Trump, AB Komisyonu Başkanı Ursula von der Leyen ile bu hafta sonunda gerçekleştirdiği görüşmede, AB ile ticaret müzakerelerinin sonuçlandığını ve AB ürünlerine yüzde 15 oranında bir tarife uygulanacağını duyurdu.

600 Milyar Dolar Değerinde Yatırım

Trump, Avrupa’nın ABD’den 750 milyar dolarlık enerji ürünü satın almayı kabul ettiğini ve aynı zamanda AB’nin ABD’de 600 milyar dolardan fazla yatırım gerçekleştireceğini ifade etti.

Ayrıca, Trump, AB ülkelerinin ABD ürünlerine gümrük tarifesi uygulamamayı kabul ettiğini ve böylece AB pazarının ABD ürünlerine tamamen açılacağını belirtti.

Öngörülebilirlik ve İndirim Açıklaması

AB Komisyonu Başkanı von der Leyen, Trump ile yaptığı görüşme sonrasında yaptığı açıklamada, “Bu anlaşma sayesinde işletmelerimize daha fazla öngörü sağlıyoruz. Belirsizlik dönemlerinde, şirketlerimizin planlama ve yatırım süreçlerine yardımcı olacaktır. Aynı zamanda gümrük vergisi indirimi sağlıyoruz ki bu da şirketlerin kârları üzerinde somut bir etki yaratacaktır” ifadelerini kullandı.

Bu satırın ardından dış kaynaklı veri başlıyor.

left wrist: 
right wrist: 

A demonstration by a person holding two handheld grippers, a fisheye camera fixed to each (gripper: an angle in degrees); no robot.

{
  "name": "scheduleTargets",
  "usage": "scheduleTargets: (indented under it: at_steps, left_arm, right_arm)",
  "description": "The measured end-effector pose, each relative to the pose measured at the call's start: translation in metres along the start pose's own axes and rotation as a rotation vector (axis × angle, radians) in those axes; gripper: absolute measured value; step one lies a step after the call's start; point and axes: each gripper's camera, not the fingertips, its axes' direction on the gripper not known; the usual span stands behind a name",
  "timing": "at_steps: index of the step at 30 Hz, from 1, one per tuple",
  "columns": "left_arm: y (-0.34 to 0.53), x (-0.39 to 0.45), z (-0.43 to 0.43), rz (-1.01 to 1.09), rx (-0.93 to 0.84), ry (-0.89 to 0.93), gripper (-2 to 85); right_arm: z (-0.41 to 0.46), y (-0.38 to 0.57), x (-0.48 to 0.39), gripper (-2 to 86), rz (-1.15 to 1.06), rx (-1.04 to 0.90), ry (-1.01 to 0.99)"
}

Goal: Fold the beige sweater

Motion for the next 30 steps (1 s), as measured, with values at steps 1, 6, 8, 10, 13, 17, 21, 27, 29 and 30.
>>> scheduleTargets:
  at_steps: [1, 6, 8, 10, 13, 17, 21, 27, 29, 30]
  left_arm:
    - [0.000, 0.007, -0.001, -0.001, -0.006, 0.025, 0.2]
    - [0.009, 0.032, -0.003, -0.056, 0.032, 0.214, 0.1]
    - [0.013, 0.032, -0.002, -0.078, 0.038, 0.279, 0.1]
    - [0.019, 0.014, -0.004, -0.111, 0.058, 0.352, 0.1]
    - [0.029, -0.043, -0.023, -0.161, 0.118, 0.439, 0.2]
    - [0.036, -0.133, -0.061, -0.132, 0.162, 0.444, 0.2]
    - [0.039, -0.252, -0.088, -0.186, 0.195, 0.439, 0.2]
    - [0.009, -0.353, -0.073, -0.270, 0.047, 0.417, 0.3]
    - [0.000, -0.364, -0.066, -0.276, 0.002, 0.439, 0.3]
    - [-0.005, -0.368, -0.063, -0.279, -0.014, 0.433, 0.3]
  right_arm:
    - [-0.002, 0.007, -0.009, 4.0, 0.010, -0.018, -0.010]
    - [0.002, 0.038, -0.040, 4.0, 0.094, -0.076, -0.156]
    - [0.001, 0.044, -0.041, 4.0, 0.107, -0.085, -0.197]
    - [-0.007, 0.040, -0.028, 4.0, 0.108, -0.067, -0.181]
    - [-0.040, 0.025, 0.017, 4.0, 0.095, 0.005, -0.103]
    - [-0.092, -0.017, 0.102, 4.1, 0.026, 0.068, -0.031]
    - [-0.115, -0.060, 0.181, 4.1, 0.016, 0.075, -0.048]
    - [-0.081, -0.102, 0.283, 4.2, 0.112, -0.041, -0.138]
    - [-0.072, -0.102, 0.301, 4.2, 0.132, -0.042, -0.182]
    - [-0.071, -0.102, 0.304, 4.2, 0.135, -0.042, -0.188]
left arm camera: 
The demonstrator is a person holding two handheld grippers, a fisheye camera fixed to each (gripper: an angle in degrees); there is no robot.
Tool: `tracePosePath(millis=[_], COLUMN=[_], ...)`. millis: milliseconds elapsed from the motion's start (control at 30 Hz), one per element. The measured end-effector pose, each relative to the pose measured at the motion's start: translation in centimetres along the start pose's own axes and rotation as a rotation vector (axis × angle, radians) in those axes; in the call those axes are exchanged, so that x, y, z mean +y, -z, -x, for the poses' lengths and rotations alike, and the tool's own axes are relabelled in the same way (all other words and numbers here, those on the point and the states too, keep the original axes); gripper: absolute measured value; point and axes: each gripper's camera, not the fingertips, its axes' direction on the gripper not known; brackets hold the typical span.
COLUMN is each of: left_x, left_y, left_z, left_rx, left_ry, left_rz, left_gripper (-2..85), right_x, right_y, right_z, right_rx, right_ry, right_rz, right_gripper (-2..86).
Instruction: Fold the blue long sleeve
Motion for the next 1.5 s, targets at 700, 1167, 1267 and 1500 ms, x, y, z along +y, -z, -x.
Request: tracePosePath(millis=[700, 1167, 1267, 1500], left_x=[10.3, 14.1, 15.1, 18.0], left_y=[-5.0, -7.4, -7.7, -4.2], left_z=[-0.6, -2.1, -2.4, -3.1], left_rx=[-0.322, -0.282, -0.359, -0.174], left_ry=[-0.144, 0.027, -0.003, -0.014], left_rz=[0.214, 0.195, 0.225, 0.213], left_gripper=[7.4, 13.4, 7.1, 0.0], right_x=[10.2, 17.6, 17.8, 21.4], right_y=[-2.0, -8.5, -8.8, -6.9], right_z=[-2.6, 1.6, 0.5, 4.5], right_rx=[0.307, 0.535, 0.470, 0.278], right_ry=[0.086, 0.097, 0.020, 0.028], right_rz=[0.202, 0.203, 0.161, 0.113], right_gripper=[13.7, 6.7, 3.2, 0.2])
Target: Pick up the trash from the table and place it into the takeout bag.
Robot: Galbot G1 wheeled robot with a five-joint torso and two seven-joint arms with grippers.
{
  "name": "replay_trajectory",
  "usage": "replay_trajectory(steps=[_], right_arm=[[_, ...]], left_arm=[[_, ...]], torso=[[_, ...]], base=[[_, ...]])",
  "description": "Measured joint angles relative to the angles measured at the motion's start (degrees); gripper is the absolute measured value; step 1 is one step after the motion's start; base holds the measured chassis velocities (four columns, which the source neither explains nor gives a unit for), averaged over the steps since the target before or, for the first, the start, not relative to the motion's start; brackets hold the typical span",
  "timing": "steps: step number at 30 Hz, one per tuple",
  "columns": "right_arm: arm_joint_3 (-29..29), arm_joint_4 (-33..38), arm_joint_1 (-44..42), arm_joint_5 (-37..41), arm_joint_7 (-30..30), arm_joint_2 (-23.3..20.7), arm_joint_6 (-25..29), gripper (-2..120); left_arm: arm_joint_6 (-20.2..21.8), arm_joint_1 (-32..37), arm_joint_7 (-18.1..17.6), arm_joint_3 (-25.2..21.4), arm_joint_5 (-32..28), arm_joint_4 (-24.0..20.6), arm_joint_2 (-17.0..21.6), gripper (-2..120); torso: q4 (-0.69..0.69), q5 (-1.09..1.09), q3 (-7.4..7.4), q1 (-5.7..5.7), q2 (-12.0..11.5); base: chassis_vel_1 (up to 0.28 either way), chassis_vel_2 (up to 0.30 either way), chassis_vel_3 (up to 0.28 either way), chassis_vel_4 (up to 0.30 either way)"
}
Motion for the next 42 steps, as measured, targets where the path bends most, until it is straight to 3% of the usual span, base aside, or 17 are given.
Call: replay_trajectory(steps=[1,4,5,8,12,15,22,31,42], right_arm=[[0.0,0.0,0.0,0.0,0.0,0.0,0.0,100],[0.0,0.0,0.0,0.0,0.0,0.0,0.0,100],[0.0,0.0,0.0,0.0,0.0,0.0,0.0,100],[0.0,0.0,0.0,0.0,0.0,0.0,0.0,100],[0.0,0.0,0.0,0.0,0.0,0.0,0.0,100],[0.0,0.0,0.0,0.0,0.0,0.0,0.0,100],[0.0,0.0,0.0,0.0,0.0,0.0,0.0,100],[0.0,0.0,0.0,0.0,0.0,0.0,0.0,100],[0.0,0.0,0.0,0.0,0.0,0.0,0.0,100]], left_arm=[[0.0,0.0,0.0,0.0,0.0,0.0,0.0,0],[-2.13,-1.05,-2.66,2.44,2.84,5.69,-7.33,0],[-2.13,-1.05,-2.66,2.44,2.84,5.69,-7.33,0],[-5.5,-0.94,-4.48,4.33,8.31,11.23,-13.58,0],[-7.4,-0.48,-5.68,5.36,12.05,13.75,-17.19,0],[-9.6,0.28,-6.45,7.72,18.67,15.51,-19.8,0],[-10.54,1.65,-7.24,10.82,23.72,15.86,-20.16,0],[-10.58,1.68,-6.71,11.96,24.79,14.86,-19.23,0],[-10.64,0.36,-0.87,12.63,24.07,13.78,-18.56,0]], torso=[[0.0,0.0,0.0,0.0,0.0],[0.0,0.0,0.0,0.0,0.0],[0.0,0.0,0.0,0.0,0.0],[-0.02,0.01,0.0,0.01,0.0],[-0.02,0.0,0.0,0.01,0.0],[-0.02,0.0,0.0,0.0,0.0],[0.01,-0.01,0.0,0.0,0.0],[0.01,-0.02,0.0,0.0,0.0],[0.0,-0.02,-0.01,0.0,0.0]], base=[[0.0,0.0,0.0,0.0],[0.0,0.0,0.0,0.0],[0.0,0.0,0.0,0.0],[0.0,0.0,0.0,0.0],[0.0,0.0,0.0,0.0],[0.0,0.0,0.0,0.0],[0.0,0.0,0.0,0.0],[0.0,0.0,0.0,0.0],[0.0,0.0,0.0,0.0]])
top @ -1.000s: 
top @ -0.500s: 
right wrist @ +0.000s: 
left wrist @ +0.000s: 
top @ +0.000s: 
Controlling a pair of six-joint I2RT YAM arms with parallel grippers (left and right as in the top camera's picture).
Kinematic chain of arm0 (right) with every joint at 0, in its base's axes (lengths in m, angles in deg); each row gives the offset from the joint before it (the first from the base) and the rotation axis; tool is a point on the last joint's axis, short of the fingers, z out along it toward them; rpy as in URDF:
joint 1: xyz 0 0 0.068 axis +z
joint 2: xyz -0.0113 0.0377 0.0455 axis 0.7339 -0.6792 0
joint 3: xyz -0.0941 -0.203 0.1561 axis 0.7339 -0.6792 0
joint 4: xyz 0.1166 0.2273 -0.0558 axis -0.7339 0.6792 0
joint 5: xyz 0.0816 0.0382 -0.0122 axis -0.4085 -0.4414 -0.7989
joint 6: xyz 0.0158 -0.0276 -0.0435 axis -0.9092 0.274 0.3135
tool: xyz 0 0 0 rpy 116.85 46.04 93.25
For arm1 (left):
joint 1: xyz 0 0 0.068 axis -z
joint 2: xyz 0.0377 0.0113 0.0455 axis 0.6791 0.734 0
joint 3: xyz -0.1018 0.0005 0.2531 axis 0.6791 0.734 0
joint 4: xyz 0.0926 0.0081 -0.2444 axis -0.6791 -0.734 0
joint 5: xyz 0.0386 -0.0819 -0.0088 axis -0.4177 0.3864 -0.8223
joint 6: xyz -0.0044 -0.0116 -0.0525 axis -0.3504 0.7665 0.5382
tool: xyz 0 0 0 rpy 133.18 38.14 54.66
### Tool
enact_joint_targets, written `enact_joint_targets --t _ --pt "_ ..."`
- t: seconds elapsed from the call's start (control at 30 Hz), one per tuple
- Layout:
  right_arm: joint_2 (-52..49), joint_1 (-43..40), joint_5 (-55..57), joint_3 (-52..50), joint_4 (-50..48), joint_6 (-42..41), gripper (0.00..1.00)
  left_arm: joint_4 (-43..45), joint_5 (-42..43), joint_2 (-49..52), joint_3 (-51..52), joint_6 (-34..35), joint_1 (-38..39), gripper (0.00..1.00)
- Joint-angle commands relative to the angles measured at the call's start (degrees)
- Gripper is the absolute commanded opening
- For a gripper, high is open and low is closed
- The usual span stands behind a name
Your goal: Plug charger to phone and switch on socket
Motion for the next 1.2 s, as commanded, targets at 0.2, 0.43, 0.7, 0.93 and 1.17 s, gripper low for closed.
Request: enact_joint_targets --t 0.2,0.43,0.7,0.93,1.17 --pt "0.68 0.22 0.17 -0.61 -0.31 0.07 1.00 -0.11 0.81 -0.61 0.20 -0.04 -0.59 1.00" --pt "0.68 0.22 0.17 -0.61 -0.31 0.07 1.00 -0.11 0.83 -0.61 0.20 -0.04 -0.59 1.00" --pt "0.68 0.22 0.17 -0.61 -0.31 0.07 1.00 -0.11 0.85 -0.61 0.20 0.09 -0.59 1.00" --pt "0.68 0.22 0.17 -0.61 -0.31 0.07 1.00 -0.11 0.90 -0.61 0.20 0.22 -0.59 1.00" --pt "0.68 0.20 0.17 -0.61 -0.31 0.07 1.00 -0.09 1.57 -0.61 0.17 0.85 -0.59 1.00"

Yüzde 15 oranının nereden belirlendiğine dair önemli bir noktaya da değinen von der Leyen, anlaşma olmaması durumunda otomobil üreticilerinin ABD’ye yüzde 27.5 gümrük vergisi ödemek zorunda kalacağını, bu oranın anlaşma ile yüzde 15’e düştüğünü vurguladı.

Von der Leyen, anlaşmayı “Yüzde 15, önemsenecek bir oran değil ancak elde edebileceğimiz en iyi şartlardı” şeklinde savundu.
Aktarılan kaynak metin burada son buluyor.